OLUMBUS (Legal Newsline) – Ohio Attorney General Richard Cordray announced over the weekend a $725 million securities class action settlement against international insurance and financial services organization American International Group, Inc., or AIG.
Three Ohio public pension funds, represented by the attorney general, led the class action suit. They included the Ohio Public Employees Retirement System, the State Teachers Retirement System of Ohio, and the Ohio Police and Fire Pension Fund.
The settlement, also against certain individual AIG directors and officers, resolves allegations of AIG’s “wide-ranging fraud” from October 1999-April 2005, Cordray’s office said. Those allegations included anti-competitive market division, accounting violations and stock price manipulations, his office said.
“This historic settlement is an excellent result for all shareholders harmed by AIG’s misconduct, including Ohio’s teachers, firefighters, police officers and public employees,” Cordray said in a statement Friday.
“Ohio is determined to send a strong message to the marketplace that companies who don’t play by the rules will pay a steep price.”
The case involved three types of claims, including accounting fraud.
Cordray’s office pointed to a $500 million no-risk allegedly fraudulent reinsurance transaction that AIG entered into with General Reinsurance Corp. to “artificially boost AIG’s reported claims reserves.” One AIG executive and four Gen Re executives were found guilty of securities fraud in relation to the transaction.
The attorney general said AIG also paid tens of millions of dollars in undisclosed contingent commissions to insurance brokers and participated in a “bid-rigging scheme” with insurance brokers and certain insurance companies.
AIG also engaged in straightforward stock price manipulation, in which company executives ordered company traders to inflate AIG stock price, Cordray’s office said.
According to the Wall Street Journal’s Law Blog, the settlement requires AIG to pay $175 million right away. The other $550 million would be paid later. “The company may well be forced to sell more shares to raise the money,” according to the blog.
The settlement, which is subject to court approval, brings total expected recovery for AIG shareholders to more than $1 billion. Cordray said it’s the 10th-largest securities class action settlement in U.S. history, and the first and only billion-dollar class action settlement since the financial crisis began to unfold in 2008.

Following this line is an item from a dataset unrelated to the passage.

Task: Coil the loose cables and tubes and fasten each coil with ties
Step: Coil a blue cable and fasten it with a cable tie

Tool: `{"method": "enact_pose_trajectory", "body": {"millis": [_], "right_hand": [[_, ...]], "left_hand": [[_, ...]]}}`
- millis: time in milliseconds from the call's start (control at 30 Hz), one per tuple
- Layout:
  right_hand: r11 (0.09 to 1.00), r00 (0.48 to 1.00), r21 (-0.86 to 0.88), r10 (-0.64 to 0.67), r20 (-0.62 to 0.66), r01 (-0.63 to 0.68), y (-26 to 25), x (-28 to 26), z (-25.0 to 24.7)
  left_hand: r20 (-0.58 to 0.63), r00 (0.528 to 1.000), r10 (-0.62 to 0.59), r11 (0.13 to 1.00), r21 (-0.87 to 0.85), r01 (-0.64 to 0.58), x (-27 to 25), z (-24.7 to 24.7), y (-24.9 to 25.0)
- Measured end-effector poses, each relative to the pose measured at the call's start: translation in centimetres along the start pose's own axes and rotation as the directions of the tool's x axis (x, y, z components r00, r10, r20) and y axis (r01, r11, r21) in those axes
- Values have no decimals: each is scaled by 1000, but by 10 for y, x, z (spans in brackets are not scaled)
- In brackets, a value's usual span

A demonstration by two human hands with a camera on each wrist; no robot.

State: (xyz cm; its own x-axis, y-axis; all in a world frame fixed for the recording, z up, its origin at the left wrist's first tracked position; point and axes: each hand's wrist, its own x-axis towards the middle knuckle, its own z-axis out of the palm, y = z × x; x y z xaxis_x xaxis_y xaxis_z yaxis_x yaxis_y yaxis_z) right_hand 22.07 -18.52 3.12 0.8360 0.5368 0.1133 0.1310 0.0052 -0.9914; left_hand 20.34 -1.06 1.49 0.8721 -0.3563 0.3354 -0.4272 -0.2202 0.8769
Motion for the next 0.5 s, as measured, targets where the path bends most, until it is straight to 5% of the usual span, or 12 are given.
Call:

The settlement includes a stipulation that the company has to pay the $550 million if it raises that amount on behalf of the U.S. Treasury as it seeks to repay its bailout, the blog says.
While in office, Cordray has pursued eight major lawsuits including those against Bank of America, Fannie Mae, Freddie Mac, Marsh, Merrill Lynch, the Rating Agencies and United Health Care.
Including this weekend’s announcement, more than $2.7 billion has been recovered through these suits, his office said.